British design had been born out of a hope of improving design standards in industry. By the mid 80s such simple good intentions were evaporating fast. Living as I was in Sheffield, I was well aware of the rapid decline of the manufacturing that had once sustained that city of the metal trades. Huge warehouses stood empty, factories closed down. It was a scene of desolation repeated right through Britain as other towns and cities wedded to manufacturing lost their raison d'être.
But design in Britain has had a great resilience. This became a period of creative nihilism, of art out of the debris. Tom Dixon's Creative Salvage exhibition featured furniture welded from rusting scrap metal. Ben Kelly's transformation of an abandoned warehouse in Manchester into the now legendary Hacienda club closely linked to the rise of acid house and rave music, helped to resurrect the city, managing to rebrand Manchester as the epitome of cool.
The Thatcher years have been viewed by design purists as an abysmal period of decline. Certainly the so-called "creative industries", with their attendant large corporate design teams, tended to deal more in image than in substance. We do not need to ask what Ruskin would have thought of them. But the 80s were not wholly bland. Young British fashion designers were in demand, acclaimed for their originality and strangeness. It was back in 1984 that John Galliano was recruited by Givenchy on the strength of his Central St Martin's student show based on a French revolutionary street scene. When he moved to Dior, Galliano was succeeded by another recent British fashion graduate, Alexander McQueen. The leading French couture houses became dependent on romantically fervid British fantasies and dreams.
We need to recognise how much British design has been done for foreign companies. The veteran industrial designer Kenneth Grange, a star of the period covered by the exhibition at the V&A, appears at first sight the epitome of Britishness, son of an East End policeman, designer of the High-Speed Train (the InterCity 125) and London taxi. Yet much of his best work was manufactured in Japan.
With British designers wanted by foreign companies and foreign design students flocking to our art schools, nationalistic distinctions are eroded. Zaha Hadid's sinuous Aquatics Centre is the most spectacular of the London Olympic buildings. Hadid, born and trained in Iran, now works in London. But her style of architecture is intrinsically global. The question the V&A show poses is whether in a world of fast-moving visual communication British design has qualities that make it recognisably British anymore.
What we do have in this country is a long tradition of dogged inventiveness, going as far back as Brunel and the great Victorian engineer-constructors. British design history is full of brilliant boffins, manic problem-solvers working for that great eureka moment. Think of Barnes Wallis and those bouncing bombs in wartime, James Dyson developing the bagless vacuum cleaner that revolutionised the species. From the Sinclair ZX80 home computer of 1980 to Jonathan Ive's iMac for Apple, British design has had a constant fascination with exploring the far reaches of possibility.
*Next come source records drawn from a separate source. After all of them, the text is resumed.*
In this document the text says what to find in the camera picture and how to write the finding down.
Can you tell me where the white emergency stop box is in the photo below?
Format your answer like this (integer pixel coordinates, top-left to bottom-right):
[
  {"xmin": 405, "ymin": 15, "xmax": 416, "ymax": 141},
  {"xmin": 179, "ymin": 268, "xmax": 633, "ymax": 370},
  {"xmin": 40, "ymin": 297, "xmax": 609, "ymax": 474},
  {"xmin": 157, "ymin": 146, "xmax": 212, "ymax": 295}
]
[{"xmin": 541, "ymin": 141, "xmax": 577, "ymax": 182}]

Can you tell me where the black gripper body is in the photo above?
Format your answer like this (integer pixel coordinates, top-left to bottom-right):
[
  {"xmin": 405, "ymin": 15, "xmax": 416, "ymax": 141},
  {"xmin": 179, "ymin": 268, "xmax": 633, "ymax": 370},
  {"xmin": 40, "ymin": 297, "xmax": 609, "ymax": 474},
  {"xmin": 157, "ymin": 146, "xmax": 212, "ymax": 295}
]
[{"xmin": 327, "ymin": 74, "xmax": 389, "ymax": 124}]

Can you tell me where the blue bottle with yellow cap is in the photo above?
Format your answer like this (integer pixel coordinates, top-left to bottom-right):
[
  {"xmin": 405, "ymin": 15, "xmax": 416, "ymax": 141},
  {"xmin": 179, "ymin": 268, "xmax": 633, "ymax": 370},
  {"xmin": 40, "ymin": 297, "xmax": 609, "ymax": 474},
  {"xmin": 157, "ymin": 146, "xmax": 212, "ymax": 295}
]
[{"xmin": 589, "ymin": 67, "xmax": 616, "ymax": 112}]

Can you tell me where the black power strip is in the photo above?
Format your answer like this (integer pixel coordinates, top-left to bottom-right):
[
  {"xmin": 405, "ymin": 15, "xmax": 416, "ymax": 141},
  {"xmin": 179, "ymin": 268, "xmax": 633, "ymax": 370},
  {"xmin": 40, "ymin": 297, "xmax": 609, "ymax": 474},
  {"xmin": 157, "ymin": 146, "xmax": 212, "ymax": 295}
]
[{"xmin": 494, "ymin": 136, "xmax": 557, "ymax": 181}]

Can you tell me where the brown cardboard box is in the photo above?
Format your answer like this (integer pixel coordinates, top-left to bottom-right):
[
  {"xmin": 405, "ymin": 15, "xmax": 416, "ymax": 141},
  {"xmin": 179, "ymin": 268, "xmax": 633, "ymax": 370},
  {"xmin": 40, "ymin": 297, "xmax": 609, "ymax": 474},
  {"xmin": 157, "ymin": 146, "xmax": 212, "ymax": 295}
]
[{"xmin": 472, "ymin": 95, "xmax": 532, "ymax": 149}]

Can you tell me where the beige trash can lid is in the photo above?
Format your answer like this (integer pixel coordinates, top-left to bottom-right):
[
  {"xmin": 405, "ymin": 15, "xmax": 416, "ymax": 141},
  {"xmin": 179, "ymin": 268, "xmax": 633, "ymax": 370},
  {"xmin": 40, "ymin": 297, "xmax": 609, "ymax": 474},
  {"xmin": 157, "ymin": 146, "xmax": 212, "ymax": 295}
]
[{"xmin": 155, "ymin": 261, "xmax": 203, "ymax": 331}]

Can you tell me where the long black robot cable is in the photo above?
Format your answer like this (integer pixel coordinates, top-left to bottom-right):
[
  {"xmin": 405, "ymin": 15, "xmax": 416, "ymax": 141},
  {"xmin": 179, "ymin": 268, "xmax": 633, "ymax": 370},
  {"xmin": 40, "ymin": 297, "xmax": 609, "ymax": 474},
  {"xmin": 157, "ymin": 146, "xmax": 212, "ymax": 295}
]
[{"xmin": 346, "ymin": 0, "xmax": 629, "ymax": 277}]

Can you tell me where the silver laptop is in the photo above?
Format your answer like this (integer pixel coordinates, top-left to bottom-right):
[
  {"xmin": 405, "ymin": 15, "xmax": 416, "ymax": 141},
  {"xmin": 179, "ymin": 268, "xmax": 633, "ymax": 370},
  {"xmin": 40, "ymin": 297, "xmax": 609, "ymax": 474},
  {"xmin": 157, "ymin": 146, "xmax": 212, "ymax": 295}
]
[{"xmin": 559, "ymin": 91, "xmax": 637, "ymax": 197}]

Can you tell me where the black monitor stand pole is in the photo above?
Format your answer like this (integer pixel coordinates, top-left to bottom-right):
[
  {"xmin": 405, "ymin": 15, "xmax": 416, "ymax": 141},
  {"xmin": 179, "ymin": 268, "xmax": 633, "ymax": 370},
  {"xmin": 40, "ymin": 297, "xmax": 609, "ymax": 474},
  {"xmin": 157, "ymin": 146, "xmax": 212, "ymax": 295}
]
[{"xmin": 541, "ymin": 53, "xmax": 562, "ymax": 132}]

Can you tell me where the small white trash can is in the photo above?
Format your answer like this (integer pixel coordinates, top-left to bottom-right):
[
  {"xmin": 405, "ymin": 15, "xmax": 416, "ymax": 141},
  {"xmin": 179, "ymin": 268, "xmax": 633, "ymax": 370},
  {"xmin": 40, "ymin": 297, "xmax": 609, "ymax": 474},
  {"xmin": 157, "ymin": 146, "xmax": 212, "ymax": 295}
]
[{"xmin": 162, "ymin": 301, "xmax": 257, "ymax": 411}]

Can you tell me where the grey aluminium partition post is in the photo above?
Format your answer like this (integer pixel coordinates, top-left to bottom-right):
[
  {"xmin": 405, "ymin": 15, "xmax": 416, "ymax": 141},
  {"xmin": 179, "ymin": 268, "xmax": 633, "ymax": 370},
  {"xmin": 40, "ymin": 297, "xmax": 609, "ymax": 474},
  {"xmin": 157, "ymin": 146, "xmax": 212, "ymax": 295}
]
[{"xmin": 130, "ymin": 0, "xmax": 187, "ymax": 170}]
Recent large-scale exhibitions at the V&A have been analyses of styles from Arts and Crafts and art deco to postmodernism. Enjoyable and expert as these were, British Design is a great deal more ambitious and potentially important. Our proven prowess in design has become a crucial factor in our hopes for economic recovery. Meanwhile, enticingly, the exhibition offers a colossal panorama of our collective visual memories.